The state wants ZEVs such as Nissan’s all-electric Leaf or plug-in hybrids such as General Motors’ Chevrolet Volt to make up more than 15% of new vehicle sales by 2025.
But California has said plug-in hybrids would be transitional vehicles, adding that 87% of the cars on the road will have to be pure ZEVs by 2050 for the state to achieve its goals.
The target is an aggressive one considering that such vehicles make up well below 1% of the current market and California has been forced to scale back its ZEV goals in the past because vehicle technology lagged the state’s hopes for putting clean cars on its roads and highways.
In 2008, CARB reduced the number of pure ZEVs to 7,500 for the three years from 2012 to 2014 from a previous requirement of 25,000.
Since then, however, automakers have stepped up their investment in more fuel-efficient vehicles, including battery electric cars — a development Nichols says made CARB’s decision easier.
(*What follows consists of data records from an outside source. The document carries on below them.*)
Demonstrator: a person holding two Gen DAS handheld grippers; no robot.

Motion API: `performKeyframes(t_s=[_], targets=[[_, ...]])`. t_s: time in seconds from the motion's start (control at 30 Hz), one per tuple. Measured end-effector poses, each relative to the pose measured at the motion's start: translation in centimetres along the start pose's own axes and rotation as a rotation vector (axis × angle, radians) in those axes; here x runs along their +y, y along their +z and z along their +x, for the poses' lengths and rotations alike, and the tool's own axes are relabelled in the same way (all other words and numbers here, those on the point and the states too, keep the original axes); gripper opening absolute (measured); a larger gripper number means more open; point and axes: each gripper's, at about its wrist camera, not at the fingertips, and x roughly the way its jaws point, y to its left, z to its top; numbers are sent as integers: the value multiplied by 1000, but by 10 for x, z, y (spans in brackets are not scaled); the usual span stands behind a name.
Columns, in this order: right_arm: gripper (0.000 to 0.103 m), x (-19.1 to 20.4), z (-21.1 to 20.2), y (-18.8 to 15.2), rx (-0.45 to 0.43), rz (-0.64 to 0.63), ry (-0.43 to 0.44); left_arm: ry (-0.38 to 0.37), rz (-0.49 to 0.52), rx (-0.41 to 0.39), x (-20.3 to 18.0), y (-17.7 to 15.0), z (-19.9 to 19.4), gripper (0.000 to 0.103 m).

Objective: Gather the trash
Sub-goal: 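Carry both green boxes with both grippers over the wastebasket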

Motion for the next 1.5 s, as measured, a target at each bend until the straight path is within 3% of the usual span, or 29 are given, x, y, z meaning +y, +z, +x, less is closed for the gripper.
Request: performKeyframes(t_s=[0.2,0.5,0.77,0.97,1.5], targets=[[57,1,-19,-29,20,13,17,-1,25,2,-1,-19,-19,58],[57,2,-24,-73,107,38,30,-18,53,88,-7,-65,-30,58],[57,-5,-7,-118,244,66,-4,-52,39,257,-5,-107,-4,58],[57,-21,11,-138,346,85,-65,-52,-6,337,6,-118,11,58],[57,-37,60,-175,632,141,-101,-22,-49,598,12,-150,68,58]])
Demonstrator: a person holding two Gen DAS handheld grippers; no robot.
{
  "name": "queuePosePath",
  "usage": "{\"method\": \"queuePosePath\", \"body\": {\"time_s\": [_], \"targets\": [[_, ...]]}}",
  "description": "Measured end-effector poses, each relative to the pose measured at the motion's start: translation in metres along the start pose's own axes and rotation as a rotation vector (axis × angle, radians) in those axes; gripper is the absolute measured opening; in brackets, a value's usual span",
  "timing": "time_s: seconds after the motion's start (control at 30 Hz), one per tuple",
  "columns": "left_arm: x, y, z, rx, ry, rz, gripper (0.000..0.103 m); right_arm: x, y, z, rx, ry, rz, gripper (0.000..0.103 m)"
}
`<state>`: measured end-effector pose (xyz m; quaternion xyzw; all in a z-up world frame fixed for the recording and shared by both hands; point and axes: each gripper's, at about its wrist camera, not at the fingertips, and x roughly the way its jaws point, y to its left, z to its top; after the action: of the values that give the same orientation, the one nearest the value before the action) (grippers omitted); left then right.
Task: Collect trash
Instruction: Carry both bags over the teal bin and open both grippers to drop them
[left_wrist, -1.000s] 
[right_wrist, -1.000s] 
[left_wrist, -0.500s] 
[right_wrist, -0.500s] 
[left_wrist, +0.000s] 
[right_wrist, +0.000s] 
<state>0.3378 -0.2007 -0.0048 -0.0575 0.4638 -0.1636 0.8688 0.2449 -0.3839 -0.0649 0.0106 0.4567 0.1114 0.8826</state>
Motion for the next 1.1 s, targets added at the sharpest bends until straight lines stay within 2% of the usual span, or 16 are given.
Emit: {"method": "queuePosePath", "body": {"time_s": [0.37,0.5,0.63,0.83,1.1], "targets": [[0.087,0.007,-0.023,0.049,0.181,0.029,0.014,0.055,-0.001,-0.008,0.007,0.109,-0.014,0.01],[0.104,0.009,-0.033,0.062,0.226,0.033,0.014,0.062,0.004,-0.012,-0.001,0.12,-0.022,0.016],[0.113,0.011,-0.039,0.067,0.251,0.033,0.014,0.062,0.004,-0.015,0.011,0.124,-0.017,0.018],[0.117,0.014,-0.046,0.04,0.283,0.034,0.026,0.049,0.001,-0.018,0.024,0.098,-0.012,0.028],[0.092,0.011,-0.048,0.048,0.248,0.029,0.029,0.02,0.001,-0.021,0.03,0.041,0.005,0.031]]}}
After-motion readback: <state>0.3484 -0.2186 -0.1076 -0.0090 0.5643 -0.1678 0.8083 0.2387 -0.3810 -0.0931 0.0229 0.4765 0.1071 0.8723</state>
“The level of consensus is the highest that I’ve ever seen,” Nichols said, adding she had seen “a real change in attitude on the part of auto companies, who have seen the handwriting on the wall that their future lies in these vehicles.”
An auto industry trade group, however, says automakers are opposed to a clean vehicle mandate. “Mandates create a disconnect in the marketplace. Automakers are mandated to build products that consumers are not mandated to buy,” the Alliance of Automobile Manufacturers says.
Still, California’s new rules include a provision to allow automakers that over-comply with fuel efficiency requirements across their fleet to offset their ZEV requirement, an apparent acknowledgment of the slow pace of getting such vehicles into the mass market.